▶ **Aim of the task**
Your output must consist of the records printed verbatim, with the pictures excluded.

▶ **Input for this task**
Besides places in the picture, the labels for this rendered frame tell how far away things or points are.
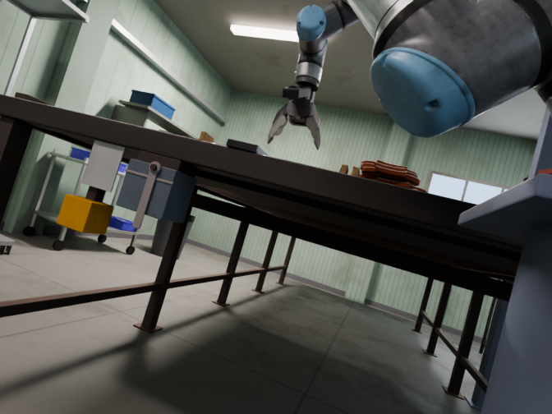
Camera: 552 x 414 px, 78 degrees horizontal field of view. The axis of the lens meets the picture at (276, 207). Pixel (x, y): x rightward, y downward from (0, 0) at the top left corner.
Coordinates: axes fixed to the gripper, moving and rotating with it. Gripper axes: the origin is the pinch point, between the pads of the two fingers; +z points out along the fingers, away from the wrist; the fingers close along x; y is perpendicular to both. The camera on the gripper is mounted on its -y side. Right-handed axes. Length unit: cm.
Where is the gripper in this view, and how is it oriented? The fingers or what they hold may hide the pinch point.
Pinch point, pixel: (291, 146)
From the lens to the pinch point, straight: 98.3
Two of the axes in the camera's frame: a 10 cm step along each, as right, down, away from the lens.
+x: -9.3, -1.6, 3.2
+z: -2.0, 9.8, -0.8
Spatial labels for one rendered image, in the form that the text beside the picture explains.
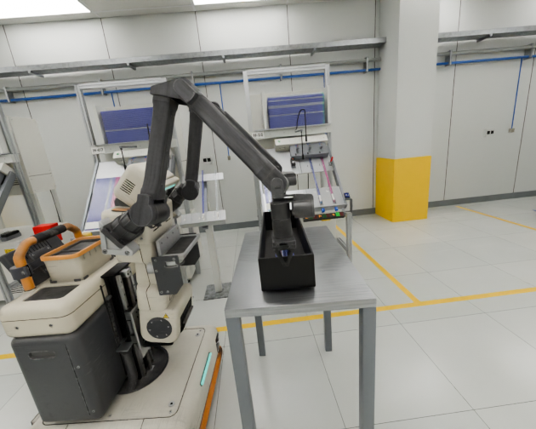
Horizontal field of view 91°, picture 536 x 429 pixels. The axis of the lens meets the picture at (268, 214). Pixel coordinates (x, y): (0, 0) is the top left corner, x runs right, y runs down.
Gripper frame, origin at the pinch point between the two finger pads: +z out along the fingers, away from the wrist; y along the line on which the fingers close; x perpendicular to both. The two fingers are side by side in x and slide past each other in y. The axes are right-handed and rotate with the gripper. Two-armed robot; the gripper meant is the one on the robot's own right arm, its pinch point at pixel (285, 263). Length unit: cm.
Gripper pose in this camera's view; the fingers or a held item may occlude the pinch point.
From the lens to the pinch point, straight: 82.5
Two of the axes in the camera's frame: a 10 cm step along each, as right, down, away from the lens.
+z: 1.1, 9.6, 2.5
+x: -9.9, 1.0, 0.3
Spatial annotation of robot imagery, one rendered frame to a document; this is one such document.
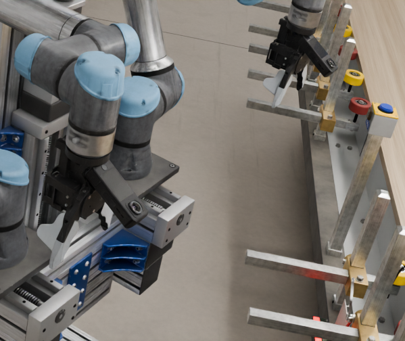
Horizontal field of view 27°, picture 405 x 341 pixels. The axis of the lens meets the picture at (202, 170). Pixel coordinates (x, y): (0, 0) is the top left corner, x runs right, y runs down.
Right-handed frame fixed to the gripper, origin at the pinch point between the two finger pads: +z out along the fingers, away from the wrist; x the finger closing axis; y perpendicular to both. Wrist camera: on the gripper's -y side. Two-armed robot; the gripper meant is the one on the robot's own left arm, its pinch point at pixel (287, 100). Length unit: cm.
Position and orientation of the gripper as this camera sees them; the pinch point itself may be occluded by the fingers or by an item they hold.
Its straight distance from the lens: 212.1
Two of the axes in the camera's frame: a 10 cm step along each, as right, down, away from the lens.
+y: -8.4, -4.2, 3.4
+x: -5.0, 3.7, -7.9
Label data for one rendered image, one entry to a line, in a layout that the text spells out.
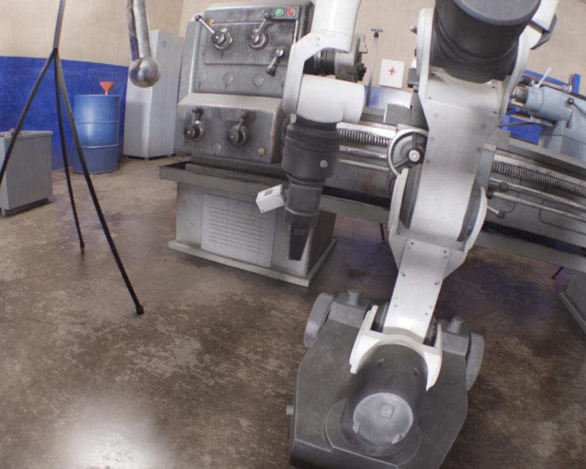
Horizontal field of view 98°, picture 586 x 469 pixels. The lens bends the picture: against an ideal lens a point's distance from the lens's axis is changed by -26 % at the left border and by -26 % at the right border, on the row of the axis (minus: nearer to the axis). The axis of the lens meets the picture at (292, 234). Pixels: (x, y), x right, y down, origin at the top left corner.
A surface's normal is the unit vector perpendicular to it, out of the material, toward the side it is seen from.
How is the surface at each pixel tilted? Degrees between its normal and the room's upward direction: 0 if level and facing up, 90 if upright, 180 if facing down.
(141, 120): 90
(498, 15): 85
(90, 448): 0
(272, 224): 90
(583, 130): 66
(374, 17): 90
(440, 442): 0
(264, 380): 0
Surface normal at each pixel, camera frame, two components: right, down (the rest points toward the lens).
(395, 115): -0.32, 0.28
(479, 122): -0.40, 0.57
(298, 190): 0.00, 0.45
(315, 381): 0.12, -0.94
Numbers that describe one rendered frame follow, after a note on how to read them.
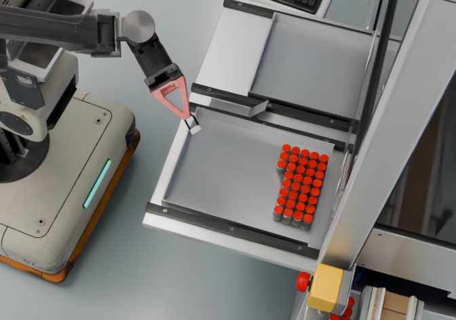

▶ **Response**
Besides places in the picture, the labels for this rendered frame tell how far away things or points are.
Camera: 552 x 414 px, 78 degrees horizontal field of view. The axis of the lens meets the picture at (276, 207). Pixel (x, y): x rightward, y downward from (0, 0) at the top left corner.
Coordinates: axes fixed to the gripper, moving and rotating with it. Gripper axes: the origin is the pinch point, between the pads of the two fingers; +z points out along the fingers, away from the wrist; the fingers close along x; y is perpendicular to both. The camera on the gripper is mounted on its -y side. Right-handed axes. Length unit: cm.
Where is the gripper in this view, and how is it oriented? The fingers or what they hold may hide the pinch point.
Pinch point, pixel: (291, 146)
From the lens to the pinch point, straight: 98.3
Two of the axes in the camera's frame: a 10 cm step along each, as right, down, away from the lens.
+x: -9.3, -1.6, 3.2
+z: -2.0, 9.8, -0.8
Spatial labels for one rendered image, in the form that the text beside the picture explains.
Horizontal field of view 91°, picture 536 x 429 pixels. The axis of the lens meets the picture at (268, 214). Pixel coordinates (x, y): (0, 0) is the top left corner, x runs right, y runs down.
Gripper frame, origin at the pinch point between the two finger pads: +z out along the fingers, away from the wrist; y along the line on which the fingers close; x perpendicular to both. The two fingers are side by side in x and slide past each other in y. The axes are right-handed and rotate with the gripper. Two-armed robot; the gripper meant is the one on the robot's own right arm, its pinch point at pixel (285, 263). Length unit: cm.
Gripper pose in this camera's view; the fingers or a held item may occlude the pinch point.
From the lens to the pinch point, straight: 82.5
Two of the axes in the camera's frame: a 10 cm step along each, as right, down, away from the lens.
+z: 1.1, 9.6, 2.5
+x: -9.9, 1.0, 0.3
Spatial annotation of robot imagery, one rendered frame to a document; this is one such document.
Horizontal field of view 27°, picture 405 x 341 pixels. The axis of the lens meets the picture at (202, 170). Pixel coordinates (x, y): (0, 0) is the top left corner, x runs right, y runs down.
Right-handed frame fixed to the gripper, origin at the pinch point between the two finger pads: +z out along the fingers, away from the wrist; x the finger closing axis; y perpendicular to both. Wrist camera: on the gripper's -y side. Two-armed robot; the gripper meant is the one on the robot's own left arm, its pinch point at pixel (287, 100). Length unit: cm.
Position and orientation of the gripper as this camera sees them; the pinch point itself may be occluded by the fingers or by an item they hold.
Its straight distance from the lens: 212.1
Two of the axes in the camera's frame: a 10 cm step along each, as right, down, away from the lens.
+y: -8.4, -4.2, 3.4
+x: -5.0, 3.7, -7.9
Label data for one rendered image, one entry to a line, in a layout that the text spells out.
Horizontal field of view 98°, picture 586 x 469 pixels. The lens bends the picture: against an ideal lens a point's distance from the lens's axis is changed by -26 % at the left border and by -26 % at the right border, on the row of the axis (minus: nearer to the axis). The axis of the lens meets the picture at (292, 234). Pixels: (x, y), x right, y down, origin at the top left corner.
A surface's normal is the unit vector perpendicular to it, out of the material, toward the side it is seen from.
How is the surface at each pixel tilted? Degrees between its normal and the room's upward direction: 0 if level and facing up, 90 if upright, 180 if facing down.
(141, 120): 90
(498, 15): 85
(90, 448): 0
(272, 224): 90
(583, 130): 66
(374, 17): 90
(440, 442): 0
(264, 380): 0
Surface normal at each pixel, camera frame, two components: right, down (the rest points toward the lens).
(395, 115): -0.32, 0.28
(479, 122): -0.40, 0.57
(298, 190): 0.00, 0.45
(315, 381): 0.12, -0.94
Numbers that describe one rendered frame follow, after a note on how to read them.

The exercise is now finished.